Museum of Art and Digital Entertainment Looks for Permanent Home to House Video Game Collection

While the Smithsonian‘s American Art Museum might be planning a sure-to-be-popular exhibit for next year about the art of video games, a group in San Francisco is attempting to build an entire museum around the subject. The Museum of Art and Digital Entertainment has recently been established with the intent of collecting pieces of digital works of art and video games and exhibiting them as a traditional, brick and mortar museum in the Bay Area (here’s their full mission statement). While they’ve received non-profit status and have assembled a large, impressive collection, the trick is now finding a space to house it in. They’ve launched a Kickstarter page, and are already nearly $8,000 into their $20,000 goal, which if they’re given, they’ll put to use for “rent and utilities associated with a ~1000 sq ft space near BART for 6 months to a year, depending on the rent we find. Additional funds will keep the space open longer.” Once you’ve sent them some cash, if you’re on the hunt for a way to break into the museum world, they’re also looking to fill a number of positions, all the way up to Chief Curator and Director of Marketing. Might sound a bit risky, the MADE doesn’t even have a location yet, but hey, even the Met and the Guggenheim started from scratch, right?

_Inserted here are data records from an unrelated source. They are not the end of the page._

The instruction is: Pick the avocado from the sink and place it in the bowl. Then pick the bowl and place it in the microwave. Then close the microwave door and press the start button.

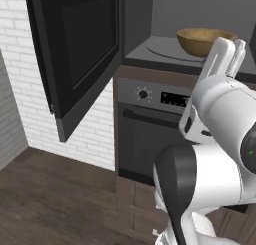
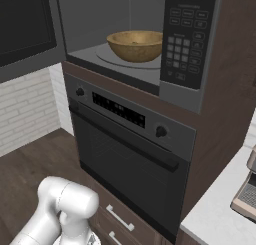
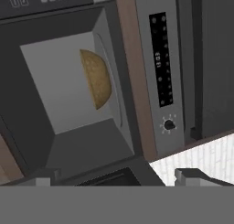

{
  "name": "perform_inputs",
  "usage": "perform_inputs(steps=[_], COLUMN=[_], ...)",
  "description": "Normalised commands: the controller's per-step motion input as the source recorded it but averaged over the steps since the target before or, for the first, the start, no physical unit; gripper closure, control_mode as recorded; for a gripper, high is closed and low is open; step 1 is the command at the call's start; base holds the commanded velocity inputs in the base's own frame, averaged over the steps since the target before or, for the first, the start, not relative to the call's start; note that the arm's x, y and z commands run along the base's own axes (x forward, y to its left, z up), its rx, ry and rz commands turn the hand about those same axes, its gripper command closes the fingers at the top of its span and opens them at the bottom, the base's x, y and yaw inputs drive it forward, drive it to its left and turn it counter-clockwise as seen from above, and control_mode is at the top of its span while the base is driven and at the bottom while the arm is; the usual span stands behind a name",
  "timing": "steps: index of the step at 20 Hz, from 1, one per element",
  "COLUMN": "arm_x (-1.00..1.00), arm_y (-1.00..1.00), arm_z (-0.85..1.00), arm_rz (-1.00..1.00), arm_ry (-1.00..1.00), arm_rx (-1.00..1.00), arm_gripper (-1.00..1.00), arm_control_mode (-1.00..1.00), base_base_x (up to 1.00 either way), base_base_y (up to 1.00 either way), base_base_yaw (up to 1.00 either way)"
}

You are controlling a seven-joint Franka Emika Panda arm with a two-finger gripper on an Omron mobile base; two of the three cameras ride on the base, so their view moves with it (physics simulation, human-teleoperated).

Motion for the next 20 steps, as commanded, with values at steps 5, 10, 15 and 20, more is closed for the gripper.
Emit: perform_inputs(steps=[5,10,15,20], arm_x=[-0.29,-0.33,-0.45,-0.36], arm_y=[0.70,0.68,0.59,0.58], arm_z=[-0.16,-0.20,-0.21,-0.20], arm_rz=[-0.01,-0.02,-0.02,-0.03], arm_ry=[0.00,-0.02,-0.04,-0.04], arm_rx=[0.00,0.00,0.00,0.00], arm_gripper=[-1.00,-1.00,-1.00,-1.00], arm_control_mode=[-1.00,-1.00,-1.00,-1.00], base_base_x=[0.00,0.00,0.00,0.00], base_base_y=[0.00,0.00,0.00,0.00], base_base_yaw=[0.00,0.00,0.00,0.00])
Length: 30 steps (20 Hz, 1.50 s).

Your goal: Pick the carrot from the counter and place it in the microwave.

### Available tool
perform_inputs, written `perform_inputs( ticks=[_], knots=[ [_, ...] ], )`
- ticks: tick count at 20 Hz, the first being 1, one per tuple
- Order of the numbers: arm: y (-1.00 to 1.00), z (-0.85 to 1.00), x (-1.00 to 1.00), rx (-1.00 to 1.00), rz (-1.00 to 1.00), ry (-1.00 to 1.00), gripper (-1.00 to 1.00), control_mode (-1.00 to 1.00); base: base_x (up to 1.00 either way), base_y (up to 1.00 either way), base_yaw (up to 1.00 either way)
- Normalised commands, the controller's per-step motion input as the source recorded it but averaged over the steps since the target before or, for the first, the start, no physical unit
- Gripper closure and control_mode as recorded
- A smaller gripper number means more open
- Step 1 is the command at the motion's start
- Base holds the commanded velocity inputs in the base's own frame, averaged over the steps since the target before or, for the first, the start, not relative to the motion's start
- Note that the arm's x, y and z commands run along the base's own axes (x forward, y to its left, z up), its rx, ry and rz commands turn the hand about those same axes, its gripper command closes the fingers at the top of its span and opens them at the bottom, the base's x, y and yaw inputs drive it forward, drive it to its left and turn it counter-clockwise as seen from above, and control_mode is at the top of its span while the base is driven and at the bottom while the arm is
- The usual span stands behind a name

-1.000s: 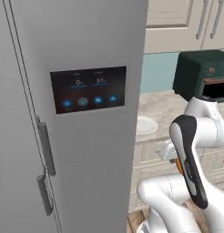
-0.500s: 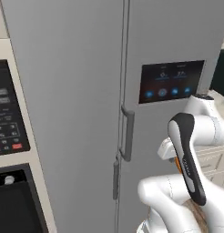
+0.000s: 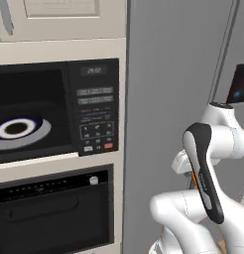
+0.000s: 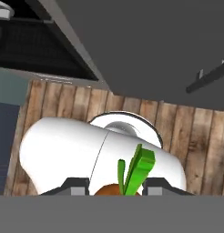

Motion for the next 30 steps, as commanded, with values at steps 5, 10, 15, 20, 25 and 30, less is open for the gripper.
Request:
perform_inputs(
  ticks=[5, 10, 15, 20, 25, 30],
  knots=[
    [0.00, 0.00, 0.00, 0.00, 0.00, 0.00, 1.00, 1.00, 0.02, 1.00, 0.00],
    [0.00, 0.00, 0.00, 0.00, 0.00, 0.00, 1.00, 1.00, 0.13, 1.00, 0.00],
    [0.00, 0.00, 0.00, 0.00, 0.00, 0.00, 1.00, 1.00, 0.29, 1.00, 0.00],
    [0.00, 0.00, 0.00, 0.00, 0.00, 0.00, 1.00, 1.00, 0.27, 0.27, 0.03],
    [-0.14, 0.03, 0.13, 0.02, 0.09, 0.00, 1.00, -1.00, 0.01, -0.12, 0.02],
    [-0.06, 0.39, 0.82, 0.16, 0.10, -0.19, 1.00, -1.00, 0.00, 0.00, 0.00]
  ],
)
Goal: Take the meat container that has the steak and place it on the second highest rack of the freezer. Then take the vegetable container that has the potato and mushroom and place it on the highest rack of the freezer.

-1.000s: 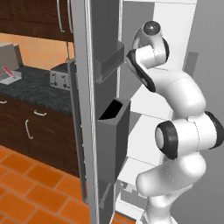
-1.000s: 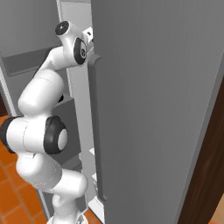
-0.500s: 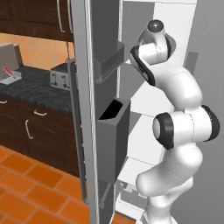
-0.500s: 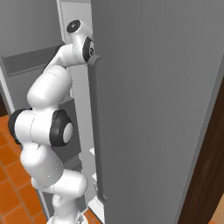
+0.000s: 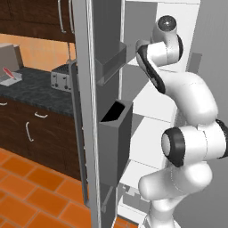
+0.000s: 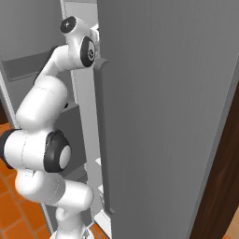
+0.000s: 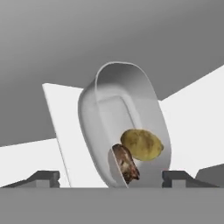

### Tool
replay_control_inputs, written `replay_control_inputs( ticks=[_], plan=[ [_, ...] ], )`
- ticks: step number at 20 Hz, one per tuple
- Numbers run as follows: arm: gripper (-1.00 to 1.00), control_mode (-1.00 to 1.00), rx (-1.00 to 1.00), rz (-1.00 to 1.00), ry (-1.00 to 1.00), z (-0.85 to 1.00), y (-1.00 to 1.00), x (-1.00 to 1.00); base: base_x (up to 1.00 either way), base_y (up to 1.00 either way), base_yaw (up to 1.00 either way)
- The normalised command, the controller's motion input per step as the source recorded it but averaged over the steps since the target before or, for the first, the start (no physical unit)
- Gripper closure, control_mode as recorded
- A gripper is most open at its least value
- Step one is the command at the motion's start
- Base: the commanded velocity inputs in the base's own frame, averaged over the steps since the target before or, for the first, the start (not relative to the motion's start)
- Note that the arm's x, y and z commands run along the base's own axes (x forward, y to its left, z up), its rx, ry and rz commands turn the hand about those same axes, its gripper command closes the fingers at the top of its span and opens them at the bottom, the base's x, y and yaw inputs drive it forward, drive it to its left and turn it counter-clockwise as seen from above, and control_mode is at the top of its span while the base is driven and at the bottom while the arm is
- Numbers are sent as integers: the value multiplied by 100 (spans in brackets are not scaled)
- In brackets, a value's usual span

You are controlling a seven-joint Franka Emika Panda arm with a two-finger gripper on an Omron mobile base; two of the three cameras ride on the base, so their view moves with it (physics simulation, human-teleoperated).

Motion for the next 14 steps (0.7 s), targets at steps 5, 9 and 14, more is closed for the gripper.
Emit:
replay_control_inputs(
  ticks=[5, 9, 14],
  plan=[
    [-100, -100, -7, 11, -5, 6, 56, -100, 0, 0, 0],
    [-100, -100, -9, 17, -1, 15, 29, -100, 0, 0, 0],
    [-100, -100, -15, 14, -1, 0, 0, -100, 0, 0, 0]
  ],
)
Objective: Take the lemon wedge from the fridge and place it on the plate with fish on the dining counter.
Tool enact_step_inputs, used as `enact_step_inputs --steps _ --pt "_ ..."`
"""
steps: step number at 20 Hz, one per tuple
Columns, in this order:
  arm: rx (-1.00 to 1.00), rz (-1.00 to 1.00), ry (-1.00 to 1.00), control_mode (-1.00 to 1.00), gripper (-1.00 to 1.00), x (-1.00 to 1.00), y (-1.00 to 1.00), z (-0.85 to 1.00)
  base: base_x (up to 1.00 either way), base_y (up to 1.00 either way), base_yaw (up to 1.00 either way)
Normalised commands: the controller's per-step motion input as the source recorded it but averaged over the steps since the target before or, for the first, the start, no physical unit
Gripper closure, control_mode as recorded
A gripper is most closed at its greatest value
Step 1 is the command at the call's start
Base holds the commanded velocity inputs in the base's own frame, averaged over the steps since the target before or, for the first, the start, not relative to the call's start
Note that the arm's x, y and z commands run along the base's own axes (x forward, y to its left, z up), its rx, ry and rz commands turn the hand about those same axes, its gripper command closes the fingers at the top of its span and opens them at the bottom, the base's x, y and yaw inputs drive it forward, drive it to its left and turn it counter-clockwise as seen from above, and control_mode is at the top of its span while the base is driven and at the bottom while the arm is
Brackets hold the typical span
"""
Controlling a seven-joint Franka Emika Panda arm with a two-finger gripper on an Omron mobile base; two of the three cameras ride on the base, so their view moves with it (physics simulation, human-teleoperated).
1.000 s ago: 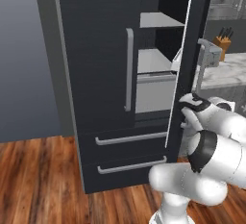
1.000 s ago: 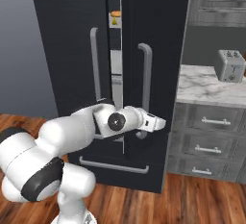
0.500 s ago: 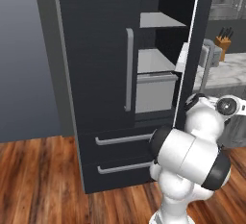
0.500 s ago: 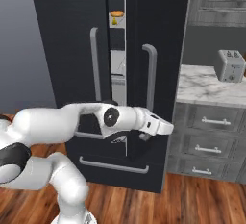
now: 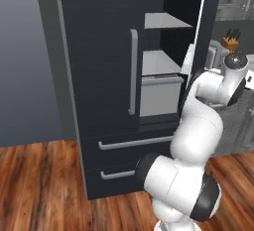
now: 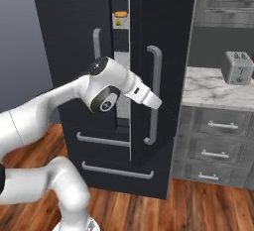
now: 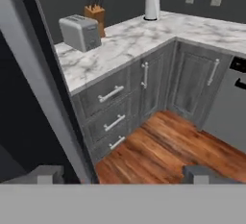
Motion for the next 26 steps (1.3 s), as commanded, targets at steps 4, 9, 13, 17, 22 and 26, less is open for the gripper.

American Art Museum Announces Video Game Exhibition, Asks Public to Help Curate

After a rough patch there the last couple of months for the Smithsonian, it’s nice to read a press release with something a bit more positive; and it doesn’t get much more lighthearted than video games. The American Art Museum has announced an exhibition to launch in mid-March of next year called The Art of Video Games, which will highlight both background art and interactive, moving pieces as well. Beginning this week, the museum has asked for a bit of curatorial help, launching a site for the exhibition and asking visitors to vote for eighty games from a collection of 240 currently considered titles, presumably with the interest of floating the most popular to the top, which will then find a home in the show itself. A fun idea, though we’re guessing the museum didn’t think it would be as wildly popular as it has apparently gotten. As of this writing (and observed last night), the exhibition’s site is still up, but with a note reading “Eek! Your enthusiasm has overwhelmed us and we’re experiencing technical difficulties! Please have patience while we fix this.” Assuming they’re able to get all those overloaded servers back up and running, you’ll have until April 7th to pick your favorites. Here are the details on the exhibition itself:

The Art of Video Games is the first exhibition to explore the forty-year evolution of video games as an artistic medium, with a focus on striking visual effects and the creative use of new technologies. The exhibition will feature some of the most influential artists and designers during five eras of game technology, from early developers such as David Crane and Warren Robinett to contemporary designers like Kellee Santiago and David Jaffe. It also will explore the many influences on game designers, and the pervasive presence video games have in the broader popular culture, with new relationships to video art, film and television, educational practices, and professional skill training. Chris Melissinos, founder of Past Pixels and collector of video games and gaming systems, is the curator of the exhibition.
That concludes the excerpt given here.